### Exercise brief:
Reproduce the entries exactly.

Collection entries
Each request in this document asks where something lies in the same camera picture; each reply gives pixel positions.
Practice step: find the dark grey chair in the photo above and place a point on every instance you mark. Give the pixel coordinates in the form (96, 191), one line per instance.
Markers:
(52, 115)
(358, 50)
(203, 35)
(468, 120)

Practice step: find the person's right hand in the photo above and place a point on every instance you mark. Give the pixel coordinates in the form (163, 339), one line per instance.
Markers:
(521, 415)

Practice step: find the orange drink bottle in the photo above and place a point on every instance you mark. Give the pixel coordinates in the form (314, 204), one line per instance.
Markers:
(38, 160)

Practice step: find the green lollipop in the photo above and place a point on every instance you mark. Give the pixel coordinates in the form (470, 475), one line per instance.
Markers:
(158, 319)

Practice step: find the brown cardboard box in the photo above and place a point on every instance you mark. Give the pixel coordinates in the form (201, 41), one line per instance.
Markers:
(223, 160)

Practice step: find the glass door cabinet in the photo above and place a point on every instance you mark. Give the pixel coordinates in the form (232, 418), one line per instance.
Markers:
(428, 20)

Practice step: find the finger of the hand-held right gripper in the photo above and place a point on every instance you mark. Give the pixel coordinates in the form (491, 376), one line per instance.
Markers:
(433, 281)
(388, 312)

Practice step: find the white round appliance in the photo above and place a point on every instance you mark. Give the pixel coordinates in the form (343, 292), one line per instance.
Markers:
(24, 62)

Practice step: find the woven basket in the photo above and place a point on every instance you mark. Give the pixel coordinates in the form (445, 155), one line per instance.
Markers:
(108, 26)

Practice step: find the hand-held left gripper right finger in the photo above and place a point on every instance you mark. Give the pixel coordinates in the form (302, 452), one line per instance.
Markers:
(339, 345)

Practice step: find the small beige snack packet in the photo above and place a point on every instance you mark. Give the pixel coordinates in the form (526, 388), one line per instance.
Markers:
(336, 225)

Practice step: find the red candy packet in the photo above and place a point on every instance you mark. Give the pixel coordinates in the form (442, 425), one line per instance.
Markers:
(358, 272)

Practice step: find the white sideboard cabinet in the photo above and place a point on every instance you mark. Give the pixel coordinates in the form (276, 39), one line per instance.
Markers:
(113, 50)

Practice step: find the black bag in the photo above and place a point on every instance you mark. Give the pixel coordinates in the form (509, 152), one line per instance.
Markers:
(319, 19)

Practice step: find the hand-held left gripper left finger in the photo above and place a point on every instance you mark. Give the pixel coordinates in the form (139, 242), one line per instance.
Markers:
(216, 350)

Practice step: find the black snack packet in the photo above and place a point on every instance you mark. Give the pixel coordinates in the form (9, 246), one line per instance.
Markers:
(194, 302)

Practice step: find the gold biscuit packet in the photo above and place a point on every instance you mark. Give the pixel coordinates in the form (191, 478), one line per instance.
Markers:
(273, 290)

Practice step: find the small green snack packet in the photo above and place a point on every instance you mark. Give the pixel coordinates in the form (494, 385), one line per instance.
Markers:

### Problem solution:
Each request in this document asks where something lies in the same camera picture; each reply gives pixel positions.
Practice step: find the dark grey chair in the photo above and place a point on every instance you mark. Give the pixel coordinates in the form (96, 191), one line per instance.
Markers:
(52, 115)
(358, 50)
(203, 35)
(468, 120)

Practice step: find the person's right hand in the photo above and place a point on every instance you mark. Give the pixel coordinates in the form (163, 339), one line per instance.
Markers:
(521, 415)

Practice step: find the orange drink bottle in the photo above and place a point on every instance you mark. Give the pixel coordinates in the form (314, 204), one line per instance.
Markers:
(38, 160)

Practice step: find the green lollipop in the photo above and place a point on every instance you mark. Give the pixel coordinates in the form (470, 475), one line per instance.
Markers:
(158, 319)

Practice step: find the brown cardboard box in the photo above and place a point on every instance you mark. Give the pixel coordinates in the form (201, 41), one line per instance.
Markers:
(223, 160)

Practice step: find the glass door cabinet in the photo above and place a point on every instance you mark. Give the pixel coordinates in the form (232, 418), one line per instance.
Markers:
(428, 20)

Practice step: find the finger of the hand-held right gripper in the photo above and place a point on every instance you mark. Give the pixel coordinates in the form (491, 376), one line per instance.
Markers:
(433, 281)
(388, 312)

Practice step: find the white round appliance in the photo above and place a point on every instance you mark. Give the pixel coordinates in the form (343, 292), one line per instance.
Markers:
(24, 62)

Practice step: find the woven basket in the photo above and place a point on every instance you mark. Give the pixel coordinates in the form (445, 155), one line per instance.
Markers:
(108, 26)

Practice step: find the hand-held left gripper right finger in the photo above and place a point on every instance you mark. Give the pixel coordinates in the form (302, 452), one line per instance.
Markers:
(339, 345)

Practice step: find the small beige snack packet in the photo above and place a point on every instance you mark. Give the pixel coordinates in the form (526, 388), one line per instance.
Markers:
(336, 225)

Practice step: find the red candy packet in the photo above and place a point on every instance you mark. Give the pixel coordinates in the form (442, 425), one line per instance.
Markers:
(358, 272)

Practice step: find the white sideboard cabinet in the photo above and place a point on every instance you mark. Give the pixel coordinates in the form (276, 39), one line per instance.
Markers:
(113, 50)

Practice step: find the black bag in the photo above and place a point on every instance you mark. Give the pixel coordinates in the form (509, 152), one line per instance.
Markers:
(319, 19)

Practice step: find the hand-held left gripper left finger in the photo above and place a point on every instance you mark. Give the pixel coordinates in the form (139, 242), one line per instance.
Markers:
(216, 350)

Practice step: find the black snack packet in the photo above and place a point on every instance you mark. Give the pixel coordinates in the form (9, 246), one line per instance.
Markers:
(194, 302)

Practice step: find the gold biscuit packet in the photo above and place a point on every instance you mark. Give the pixel coordinates in the form (191, 478), one line per instance.
Markers:
(273, 290)

Practice step: find the small green snack packet in the photo above and place a point on every instance you mark. Give the pixel coordinates in the form (494, 385), one line per instance.
Markers:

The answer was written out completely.